### YOUR TASK
Please copy each line of the data that includes the string "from".
== TASK INPUTS ==
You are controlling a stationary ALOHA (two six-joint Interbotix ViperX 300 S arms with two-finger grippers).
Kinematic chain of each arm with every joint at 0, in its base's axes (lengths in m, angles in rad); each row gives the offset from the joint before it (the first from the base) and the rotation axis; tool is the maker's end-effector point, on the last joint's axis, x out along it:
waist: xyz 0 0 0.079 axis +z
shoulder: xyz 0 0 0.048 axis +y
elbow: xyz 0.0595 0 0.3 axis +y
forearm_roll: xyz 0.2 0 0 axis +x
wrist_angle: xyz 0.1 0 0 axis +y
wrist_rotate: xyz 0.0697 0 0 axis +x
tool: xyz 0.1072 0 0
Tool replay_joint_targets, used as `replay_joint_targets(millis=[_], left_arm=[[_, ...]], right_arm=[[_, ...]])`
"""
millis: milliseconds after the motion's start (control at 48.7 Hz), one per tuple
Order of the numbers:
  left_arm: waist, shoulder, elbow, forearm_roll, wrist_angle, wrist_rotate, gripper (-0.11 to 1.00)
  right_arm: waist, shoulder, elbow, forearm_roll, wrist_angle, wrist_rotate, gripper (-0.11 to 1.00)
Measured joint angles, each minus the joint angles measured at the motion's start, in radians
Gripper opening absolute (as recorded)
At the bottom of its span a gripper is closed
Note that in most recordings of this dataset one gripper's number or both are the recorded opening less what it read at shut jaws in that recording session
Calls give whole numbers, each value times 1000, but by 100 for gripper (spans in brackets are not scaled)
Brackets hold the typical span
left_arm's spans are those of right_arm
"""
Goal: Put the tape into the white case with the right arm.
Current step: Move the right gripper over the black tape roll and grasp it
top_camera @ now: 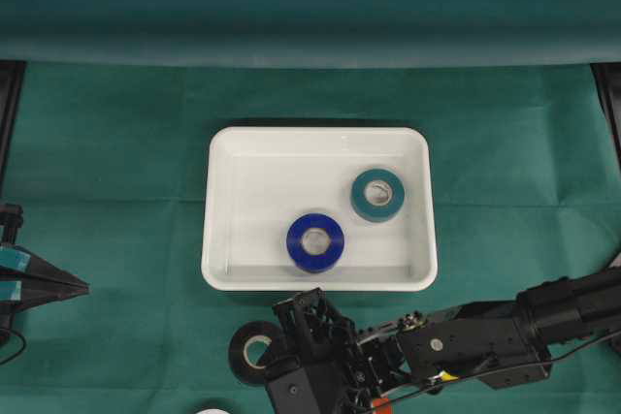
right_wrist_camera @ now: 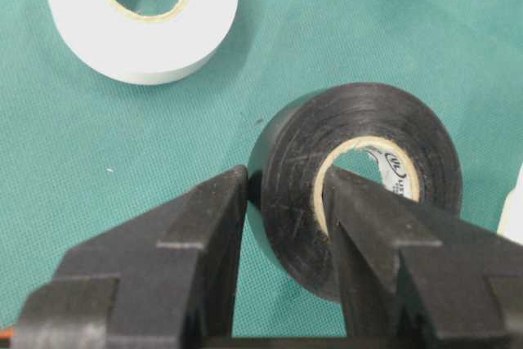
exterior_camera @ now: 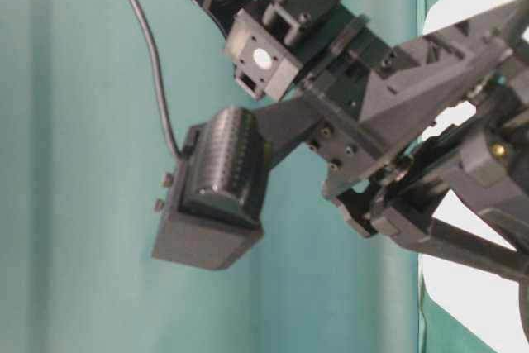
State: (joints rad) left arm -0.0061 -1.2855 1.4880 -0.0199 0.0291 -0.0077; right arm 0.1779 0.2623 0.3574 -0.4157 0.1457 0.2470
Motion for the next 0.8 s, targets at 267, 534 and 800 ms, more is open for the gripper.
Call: replay_joint_targets(millis=[267,534,800], left_arm=[[0,0,2,-2,0,0,0],[2,0,2,-2,0,0,0],[0,0,2,-2,0,0,0]], right_arm=[[8,-8,29,0,12,0,2],[34,-107,152,2,23,3,2],[38,-233,311,9,23,117,2]])
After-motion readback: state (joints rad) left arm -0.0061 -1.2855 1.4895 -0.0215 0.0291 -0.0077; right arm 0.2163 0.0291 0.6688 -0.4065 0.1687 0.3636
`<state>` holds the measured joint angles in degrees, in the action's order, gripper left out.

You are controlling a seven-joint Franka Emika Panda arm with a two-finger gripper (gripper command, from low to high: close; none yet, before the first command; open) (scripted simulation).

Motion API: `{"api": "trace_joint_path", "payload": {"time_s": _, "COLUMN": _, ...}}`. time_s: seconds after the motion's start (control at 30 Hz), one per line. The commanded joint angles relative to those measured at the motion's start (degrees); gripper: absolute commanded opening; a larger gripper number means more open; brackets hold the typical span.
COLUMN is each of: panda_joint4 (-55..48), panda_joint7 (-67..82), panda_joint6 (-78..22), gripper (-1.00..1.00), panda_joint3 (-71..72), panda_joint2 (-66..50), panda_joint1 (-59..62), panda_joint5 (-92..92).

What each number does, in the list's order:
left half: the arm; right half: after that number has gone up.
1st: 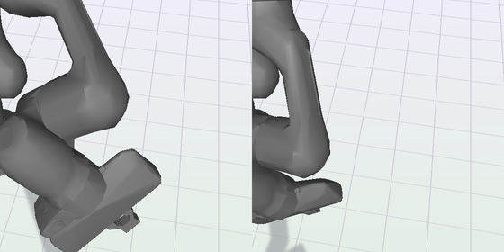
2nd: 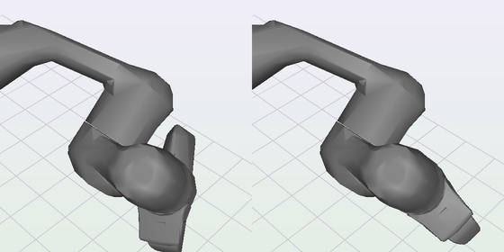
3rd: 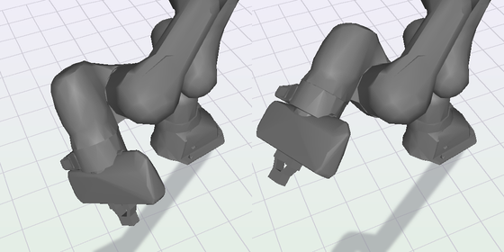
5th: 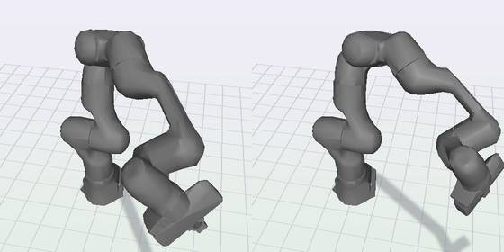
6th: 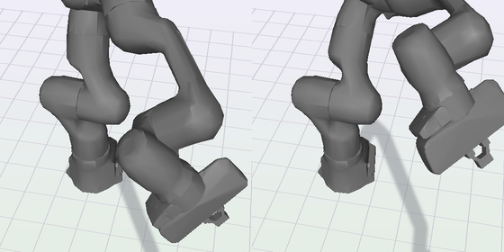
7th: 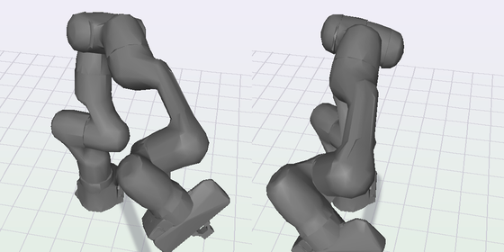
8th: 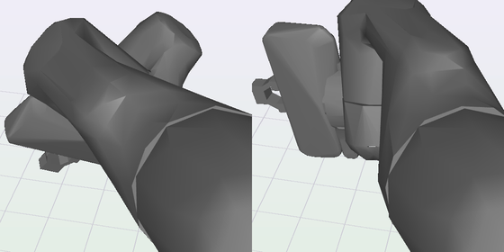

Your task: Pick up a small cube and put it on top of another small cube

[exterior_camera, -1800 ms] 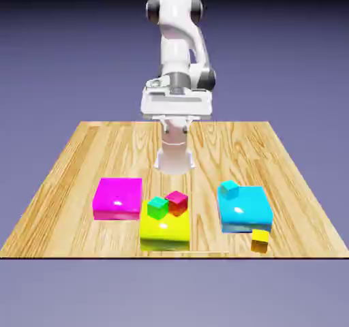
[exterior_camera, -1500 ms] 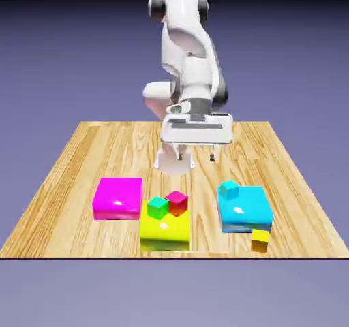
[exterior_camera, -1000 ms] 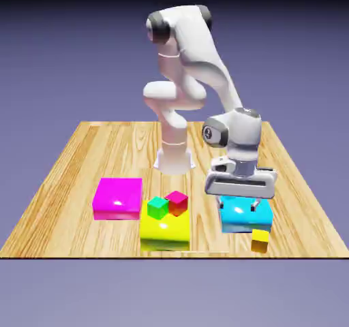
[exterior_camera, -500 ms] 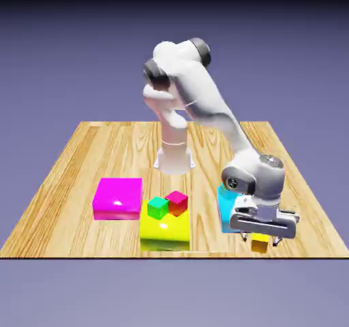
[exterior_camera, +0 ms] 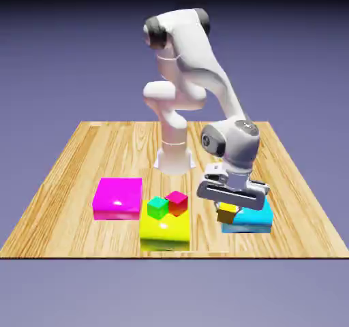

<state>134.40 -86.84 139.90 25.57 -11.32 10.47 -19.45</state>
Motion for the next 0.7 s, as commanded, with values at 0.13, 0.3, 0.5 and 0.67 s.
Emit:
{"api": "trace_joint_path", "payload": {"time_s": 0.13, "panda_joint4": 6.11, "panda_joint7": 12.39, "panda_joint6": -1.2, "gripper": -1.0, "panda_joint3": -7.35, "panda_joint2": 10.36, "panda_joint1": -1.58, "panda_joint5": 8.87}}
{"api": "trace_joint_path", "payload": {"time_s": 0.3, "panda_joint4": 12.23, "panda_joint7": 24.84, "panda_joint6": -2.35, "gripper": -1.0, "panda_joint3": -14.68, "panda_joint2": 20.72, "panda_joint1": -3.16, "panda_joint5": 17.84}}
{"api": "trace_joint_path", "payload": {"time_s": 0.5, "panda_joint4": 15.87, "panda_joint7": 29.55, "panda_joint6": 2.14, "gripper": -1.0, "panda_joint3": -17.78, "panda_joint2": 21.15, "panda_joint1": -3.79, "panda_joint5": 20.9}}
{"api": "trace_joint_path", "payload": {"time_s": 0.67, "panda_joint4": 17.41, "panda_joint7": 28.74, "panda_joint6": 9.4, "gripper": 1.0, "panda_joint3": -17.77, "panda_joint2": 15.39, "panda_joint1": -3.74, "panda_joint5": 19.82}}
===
### TASK SOLUTION
Kinematic chain of each arm with every joint at 0, in its base's axes (lengths in m, angles in rad); each row gives the offset from the joint before it (the first from the base) and the rotation axis; tool is the maker's end-effector point, on the last joint's axis, x out along it:
You are controlling a seven-joint Franka Emika Panda arm with a two-finger gripper (gripper command, from low to high: close; none yet, before the first command; open) (scripted simulation).

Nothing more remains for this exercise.